- **Brief**
Pick every line out of the entries below that has the string "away", and copy it.

*** Opening of Data for analysis ***

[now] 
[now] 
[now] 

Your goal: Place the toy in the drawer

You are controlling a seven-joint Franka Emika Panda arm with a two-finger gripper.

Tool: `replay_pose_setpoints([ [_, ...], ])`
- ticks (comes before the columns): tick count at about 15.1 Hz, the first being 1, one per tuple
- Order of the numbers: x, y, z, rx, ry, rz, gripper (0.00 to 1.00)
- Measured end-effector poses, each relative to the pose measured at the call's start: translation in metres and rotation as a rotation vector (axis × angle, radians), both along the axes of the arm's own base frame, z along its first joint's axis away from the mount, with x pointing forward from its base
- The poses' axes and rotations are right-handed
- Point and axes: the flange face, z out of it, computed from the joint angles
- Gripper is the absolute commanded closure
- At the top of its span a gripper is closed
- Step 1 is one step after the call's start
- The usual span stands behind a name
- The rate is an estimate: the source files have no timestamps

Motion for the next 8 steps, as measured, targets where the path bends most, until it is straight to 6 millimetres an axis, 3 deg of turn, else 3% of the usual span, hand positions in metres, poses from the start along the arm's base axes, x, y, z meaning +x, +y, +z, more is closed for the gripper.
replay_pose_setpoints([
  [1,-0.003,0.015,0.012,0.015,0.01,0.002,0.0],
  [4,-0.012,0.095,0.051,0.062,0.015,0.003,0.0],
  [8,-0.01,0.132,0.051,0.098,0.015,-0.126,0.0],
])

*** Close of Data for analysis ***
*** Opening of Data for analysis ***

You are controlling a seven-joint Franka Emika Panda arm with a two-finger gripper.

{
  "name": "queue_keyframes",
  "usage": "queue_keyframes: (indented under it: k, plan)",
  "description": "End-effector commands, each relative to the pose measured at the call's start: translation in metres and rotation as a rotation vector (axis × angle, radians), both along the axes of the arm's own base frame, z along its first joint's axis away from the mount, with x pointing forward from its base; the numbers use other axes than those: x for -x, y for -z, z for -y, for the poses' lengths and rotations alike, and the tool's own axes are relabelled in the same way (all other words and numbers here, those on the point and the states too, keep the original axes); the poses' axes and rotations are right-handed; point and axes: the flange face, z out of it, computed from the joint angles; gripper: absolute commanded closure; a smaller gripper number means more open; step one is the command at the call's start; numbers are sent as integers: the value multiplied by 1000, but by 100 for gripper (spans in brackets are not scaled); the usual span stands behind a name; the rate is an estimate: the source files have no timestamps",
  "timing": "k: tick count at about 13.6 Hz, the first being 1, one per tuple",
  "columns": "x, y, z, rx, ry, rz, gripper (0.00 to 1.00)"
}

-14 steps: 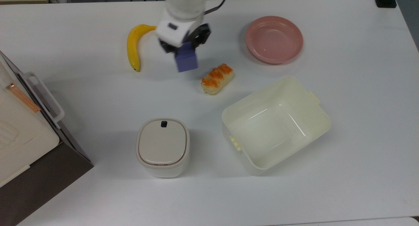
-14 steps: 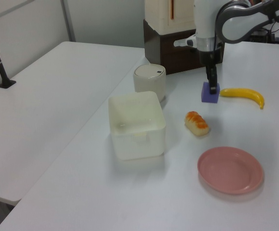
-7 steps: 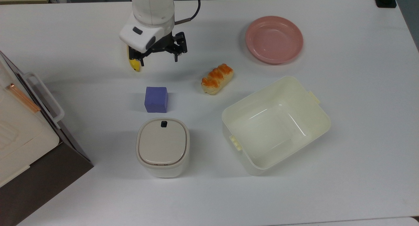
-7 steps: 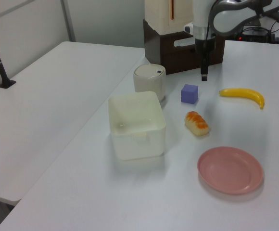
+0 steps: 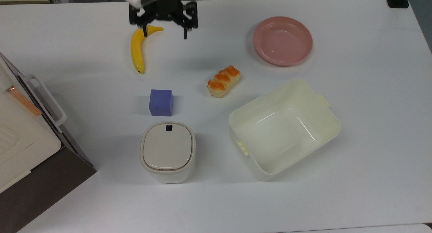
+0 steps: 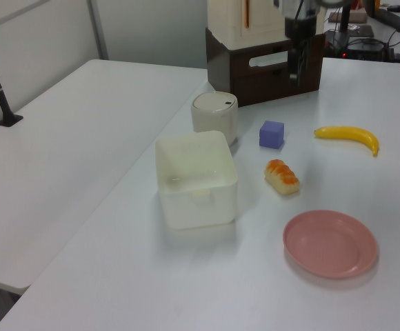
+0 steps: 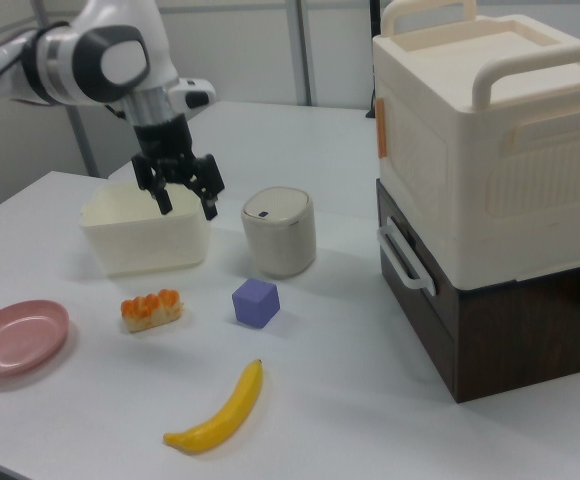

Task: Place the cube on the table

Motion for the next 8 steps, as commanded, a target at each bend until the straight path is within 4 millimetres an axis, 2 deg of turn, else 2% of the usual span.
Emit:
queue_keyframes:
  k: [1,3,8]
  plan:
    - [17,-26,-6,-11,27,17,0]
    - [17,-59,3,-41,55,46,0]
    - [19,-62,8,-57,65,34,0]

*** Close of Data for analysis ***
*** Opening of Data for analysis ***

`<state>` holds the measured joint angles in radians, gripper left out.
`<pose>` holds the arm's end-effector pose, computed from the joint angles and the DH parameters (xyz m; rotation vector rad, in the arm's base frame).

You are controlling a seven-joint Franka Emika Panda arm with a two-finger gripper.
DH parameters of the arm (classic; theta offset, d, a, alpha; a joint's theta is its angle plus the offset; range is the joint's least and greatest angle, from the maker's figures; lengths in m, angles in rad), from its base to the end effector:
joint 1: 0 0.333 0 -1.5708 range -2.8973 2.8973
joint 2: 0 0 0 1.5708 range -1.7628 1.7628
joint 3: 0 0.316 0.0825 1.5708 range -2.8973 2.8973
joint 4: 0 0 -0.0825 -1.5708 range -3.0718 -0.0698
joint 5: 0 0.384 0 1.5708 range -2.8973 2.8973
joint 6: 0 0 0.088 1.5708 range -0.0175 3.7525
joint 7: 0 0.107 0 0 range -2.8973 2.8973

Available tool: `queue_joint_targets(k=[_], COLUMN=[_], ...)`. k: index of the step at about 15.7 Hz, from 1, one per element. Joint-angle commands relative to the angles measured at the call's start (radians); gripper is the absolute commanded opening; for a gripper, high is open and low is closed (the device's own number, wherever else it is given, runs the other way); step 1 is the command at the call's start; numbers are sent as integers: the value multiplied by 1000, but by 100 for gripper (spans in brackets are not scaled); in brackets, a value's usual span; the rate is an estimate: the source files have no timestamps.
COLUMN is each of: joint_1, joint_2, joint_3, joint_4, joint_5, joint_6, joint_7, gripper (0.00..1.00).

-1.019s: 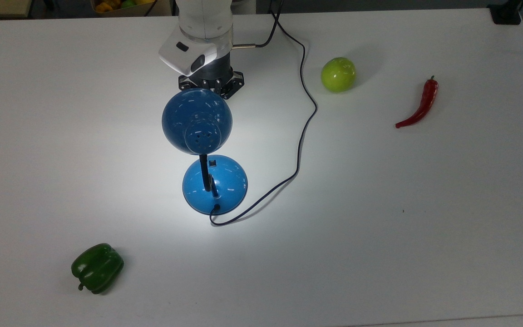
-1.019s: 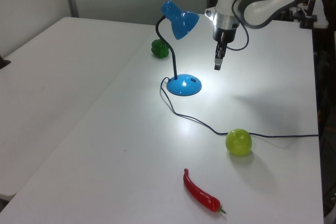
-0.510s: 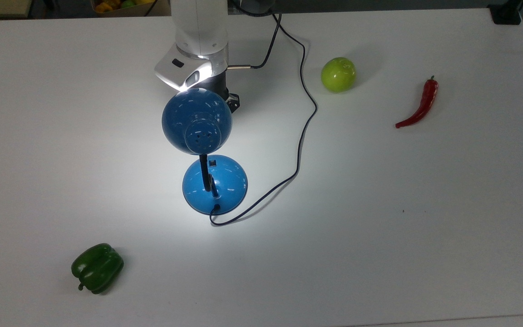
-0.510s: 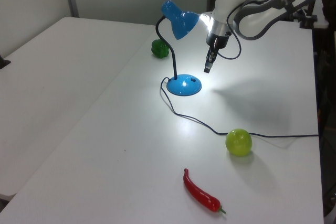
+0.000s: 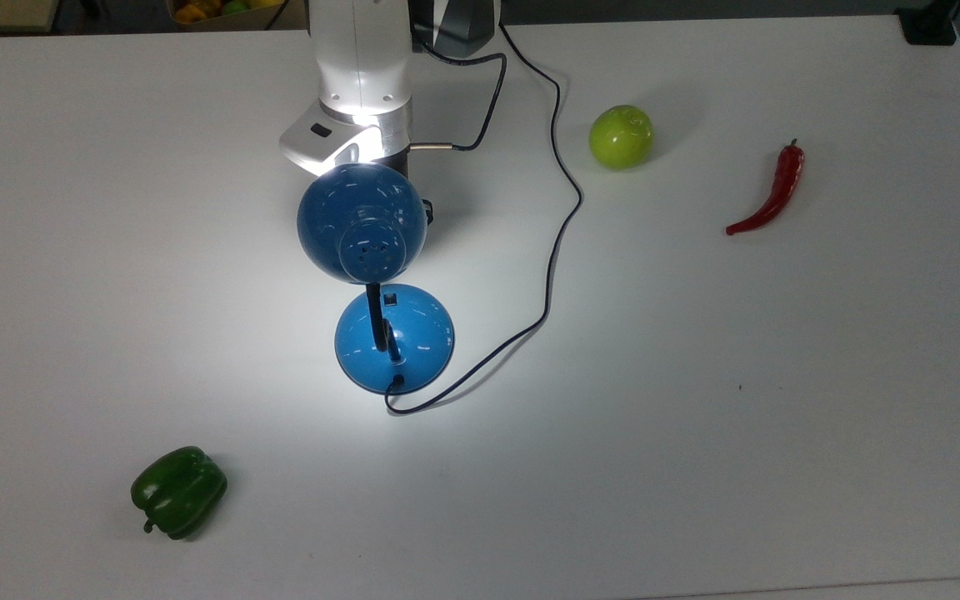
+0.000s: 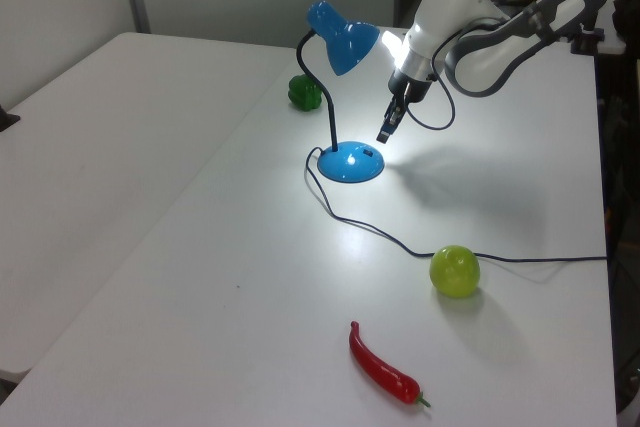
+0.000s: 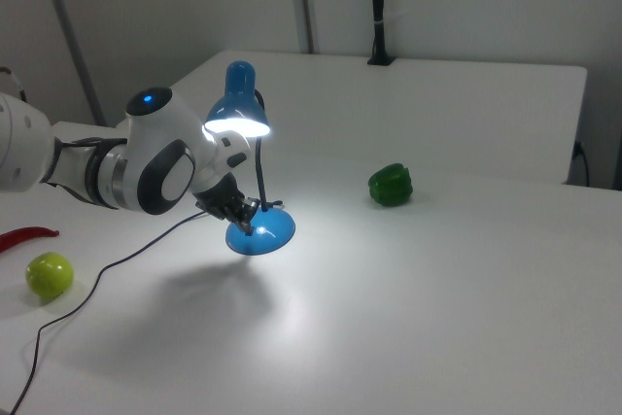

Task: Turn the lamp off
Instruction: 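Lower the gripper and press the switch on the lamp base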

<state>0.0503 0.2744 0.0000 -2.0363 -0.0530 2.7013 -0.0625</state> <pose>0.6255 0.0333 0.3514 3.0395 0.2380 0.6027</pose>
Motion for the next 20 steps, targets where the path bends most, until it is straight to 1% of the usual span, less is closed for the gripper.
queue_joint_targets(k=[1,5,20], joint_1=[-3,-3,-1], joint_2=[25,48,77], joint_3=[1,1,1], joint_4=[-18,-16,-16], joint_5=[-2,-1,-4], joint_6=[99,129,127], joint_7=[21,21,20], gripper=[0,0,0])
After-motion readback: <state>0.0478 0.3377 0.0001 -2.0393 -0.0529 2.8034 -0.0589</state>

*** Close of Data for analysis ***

- **Worked solution**
- Measured end-effector poses, each relative to the pose measured at the call's start: translation in metres and rotation as a rotation vector (axis × angle, radians), both along the axes of the arm's own base frame, z along its first joint's axis away from the mount, with x pointing forward from its base
  "description": "End-effector commands, each relative to the pose measured at the call's start: translation in metres and rotation as a rotation vector (axis × angle, radians), both along the axes of the arm's own base frame, z along its first joint's axis away from the mount, with x pointing forward from its base; the numbers use other axes than those: x for -x, y for -z, z for -y, for the poses' lengths and rotations alike, and the tool's own axes are relabelled in the same way (all other words and numbers here, those on the point and the states too, keep the original axes); the poses' axes and rotations are right-handed; point and axes: the flange face, z out of it, computed from the joint angles; gripper: absolute commanded closure; a smaller gripper number means more open; step one is the command at the call's start; numbers are sent as integers: the value multiplied by 1000, but by 100 for gripper (spans in brackets are not scaled); the usual span stands behind a name; the rate is an estimate: the source files have no timestamps",

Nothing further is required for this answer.